Pour la quasi-totalité des personnes qui participaient à cette conférence, « promouvoir la santé des toxicomanes », c’était faire en sorte qu’ils ne se droguent plus. Cette confusion des genres n’est pas seulement simpliste et, définitivement à côté de la plaque, elle est dangereuse : en prison comme à l’extérieur, poser le sevrage ou le soin de la « toxicomanie » comme objectifs premiers de la prise en charge médicale des usagers de drogues conduit à éluder leurs véritables problèmes de santé. Ainsi, l’obsession du sevrage fait obstacle à la mise en place de programmes d’échange de seringues ; elle entrave le dialogue entre usagers et médecins – parfois jusqu’à tenir les usagers à l’écart du système de soins ; elle empêche le diagnostic, interdisant de penser les interactions entre médicaments et drogues. D’une façon générale, cette logique amène à inverser les priorités. Or, bon nombre de médecins ont aujourd’hui compris que le risque représenté par le sida ou des coinfections est sans commune mesure avec celui de l’usage de drogues.
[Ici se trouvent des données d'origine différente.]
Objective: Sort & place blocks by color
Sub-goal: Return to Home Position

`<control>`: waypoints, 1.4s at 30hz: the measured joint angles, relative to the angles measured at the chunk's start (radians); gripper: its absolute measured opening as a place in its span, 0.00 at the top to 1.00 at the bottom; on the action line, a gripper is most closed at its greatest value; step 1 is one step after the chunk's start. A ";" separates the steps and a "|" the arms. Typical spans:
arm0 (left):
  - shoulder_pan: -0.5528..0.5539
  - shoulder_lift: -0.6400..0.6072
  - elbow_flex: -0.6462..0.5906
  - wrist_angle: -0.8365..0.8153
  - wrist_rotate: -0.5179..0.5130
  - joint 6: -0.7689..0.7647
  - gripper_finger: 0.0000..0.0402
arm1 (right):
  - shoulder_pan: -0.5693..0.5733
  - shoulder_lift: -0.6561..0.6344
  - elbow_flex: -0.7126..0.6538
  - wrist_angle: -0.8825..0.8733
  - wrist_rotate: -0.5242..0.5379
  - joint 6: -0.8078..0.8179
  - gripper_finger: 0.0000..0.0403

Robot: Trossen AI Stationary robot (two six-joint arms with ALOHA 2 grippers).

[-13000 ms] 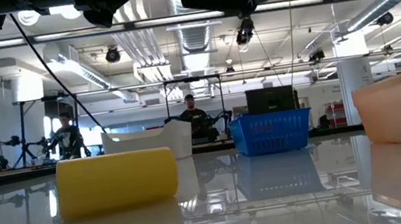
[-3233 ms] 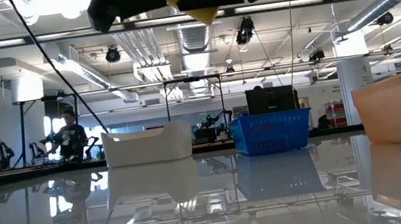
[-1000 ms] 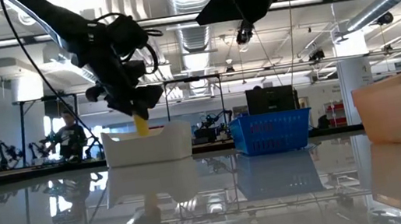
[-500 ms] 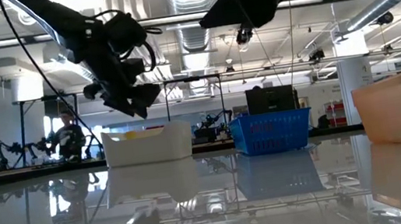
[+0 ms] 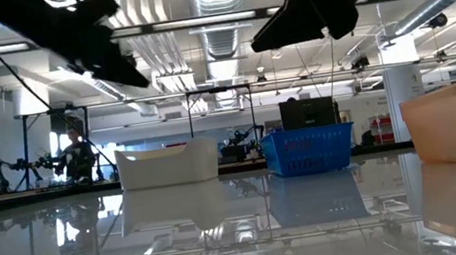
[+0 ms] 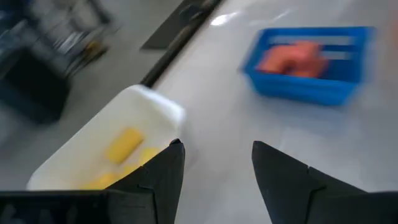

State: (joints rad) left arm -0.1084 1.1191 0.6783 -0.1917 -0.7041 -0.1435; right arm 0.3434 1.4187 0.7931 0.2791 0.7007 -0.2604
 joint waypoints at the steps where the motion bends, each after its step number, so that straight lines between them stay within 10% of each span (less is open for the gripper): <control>1: -0.036 -0.031 -0.032 0.026 0.003 0.016 0.57 | -0.013 -0.026 -0.022 0.011 -0.028 -0.001 0.42; 13: -0.147 -0.474 -0.407 0.275 0.078 0.055 0.72 | -0.175 -0.327 -0.333 0.278 -0.319 -0.063 0.50; 28: -0.147 -0.954 -0.657 0.287 0.084 0.131 0.99 | -0.275 -0.747 -0.583 0.280 -0.342 -0.025 0.56; 42: -0.147 -1.051 -0.670 0.268 0.127 0.179 0.98 | -0.337 -1.037 -0.704 0.220 -0.333 -0.066 0.65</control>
State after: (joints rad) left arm -0.2554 0.0683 0.0078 0.0764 -0.5771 0.0360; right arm 0.0067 0.3818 0.0896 0.4988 0.3673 -0.3265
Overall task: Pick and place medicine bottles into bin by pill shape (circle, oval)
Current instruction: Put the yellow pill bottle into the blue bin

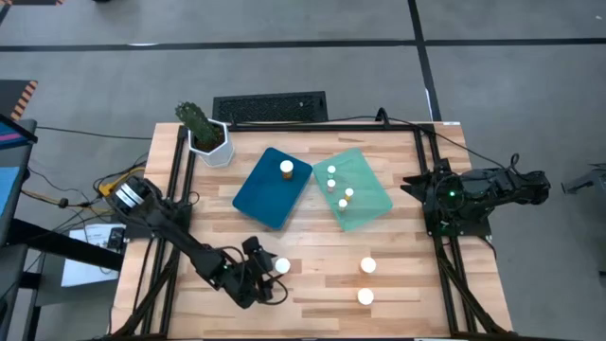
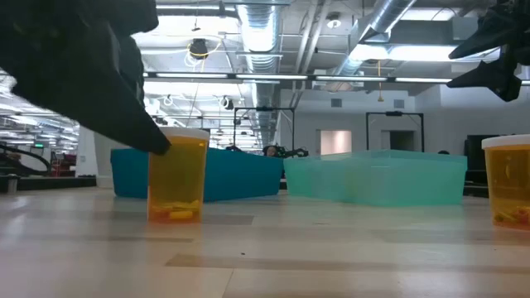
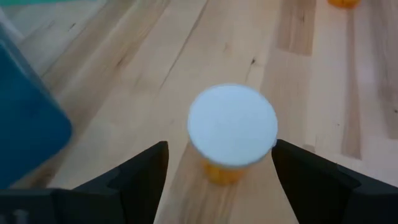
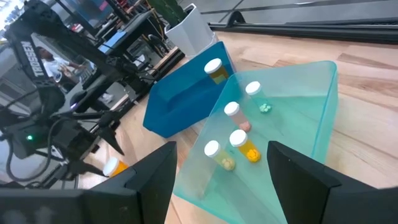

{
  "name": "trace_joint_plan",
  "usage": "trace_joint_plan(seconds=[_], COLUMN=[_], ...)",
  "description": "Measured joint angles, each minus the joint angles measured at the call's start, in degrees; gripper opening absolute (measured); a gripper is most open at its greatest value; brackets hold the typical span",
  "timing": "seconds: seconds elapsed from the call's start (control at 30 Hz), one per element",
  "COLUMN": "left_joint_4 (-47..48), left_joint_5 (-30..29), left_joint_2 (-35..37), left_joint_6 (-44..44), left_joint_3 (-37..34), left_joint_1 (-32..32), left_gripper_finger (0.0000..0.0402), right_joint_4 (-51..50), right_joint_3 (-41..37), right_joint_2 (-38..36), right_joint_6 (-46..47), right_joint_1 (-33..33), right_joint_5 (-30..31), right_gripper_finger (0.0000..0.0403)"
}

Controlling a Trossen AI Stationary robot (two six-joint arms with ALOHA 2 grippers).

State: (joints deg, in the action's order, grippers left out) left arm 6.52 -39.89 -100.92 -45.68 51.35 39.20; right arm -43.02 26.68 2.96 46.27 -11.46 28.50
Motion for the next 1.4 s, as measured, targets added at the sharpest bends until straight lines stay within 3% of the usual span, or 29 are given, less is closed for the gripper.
trace_joint_plan(seconds=[0.2,0.4,0.57,0.73,0.93,1.13,1.4], left_joint_4=[5.5,7.8,13.4,18.7,18.2,17.7,17.2], left_joint_5=[5.1,15.5,21.6,26.8,31.3,36.2,36.7], left_joint_2=[5.3,11.6,14.1,12.6,9.9,6.9,5.0], left_joint_6=[1.6,6.2,16.9,25.4,31.5,32.6,32.8], left_joint_3=[0.0,1.0,5.7,10.8,11.6,11.5,11.5], left_joint_1=[-0.7,-3.5,-6.8,-11.5,-14.8,-15.1,-15.0], left_gripper_finger=[0.028,0.028,0.028,0.028,0.028,0.028,0.028], right_joint_4=[0.0,0.0,0.0,-0.4,-0.9,-1.6,-2.2], right_joint_3=[0.0,0.0,0.0,0.0,0.0,0.0,0.0], right_joint_2=[0.0,0.0,0.0,0.0,0.0,0.0,0.0], right_joint_6=[-0.2,-0.2,-0.2,-0.2,-0.2,-0.2,-0.2], right_joint_1=[0.0,0.0,0.0,0.0,0.0,0.0,0.0], right_joint_5=[0.0,0.0,0.0,0.0,-0.1,-0.2,-0.2], right_gripper_finger=[0.026,0.026,0.026,0.026,0.026,0.026,0.026])
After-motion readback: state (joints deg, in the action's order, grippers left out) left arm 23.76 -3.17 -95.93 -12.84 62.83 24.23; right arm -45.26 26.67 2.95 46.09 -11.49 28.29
Prenant pour appui les obsessions des institutions pénitentiaires, le laboratoire SecuriTech a pu, tout au long de la conférence, faire la promotion de son produit-phare, « sûr, efficace, rapide », le Drugwipe®, qui permet de détecter la présence de drogues par un simple contact, de quelques minutes, sur la peau. Le lendemain de notre arrivée, un tract de protestation d’Act Up, en français, en allemand et en anglais, était distribué : « entre soin et répression, il faut désormais choisir ». L’immense majorité des personnes présentes a soutenu notre initiative – beaucoup ayant été choquées par les contradictions flagrantes de la conférence, mais avouant être restées silencieuses. Le responsable du stand a, lui, poursuivi la présentation de son produit, distribuant gratuitement des gants en latex, « pour éviter que la personne qui manipule le Drugwipe® ne fausse le résultat ».
En France et ailleurs, la prison est le lieu de toutes les régressions. Tout ce qui semble avoir été progressivement acquis hors les murs, le principe de la « réduction des risques » liés à l’usage de drogues notamment, disparaît sitôt passé le seuil des centres de détention.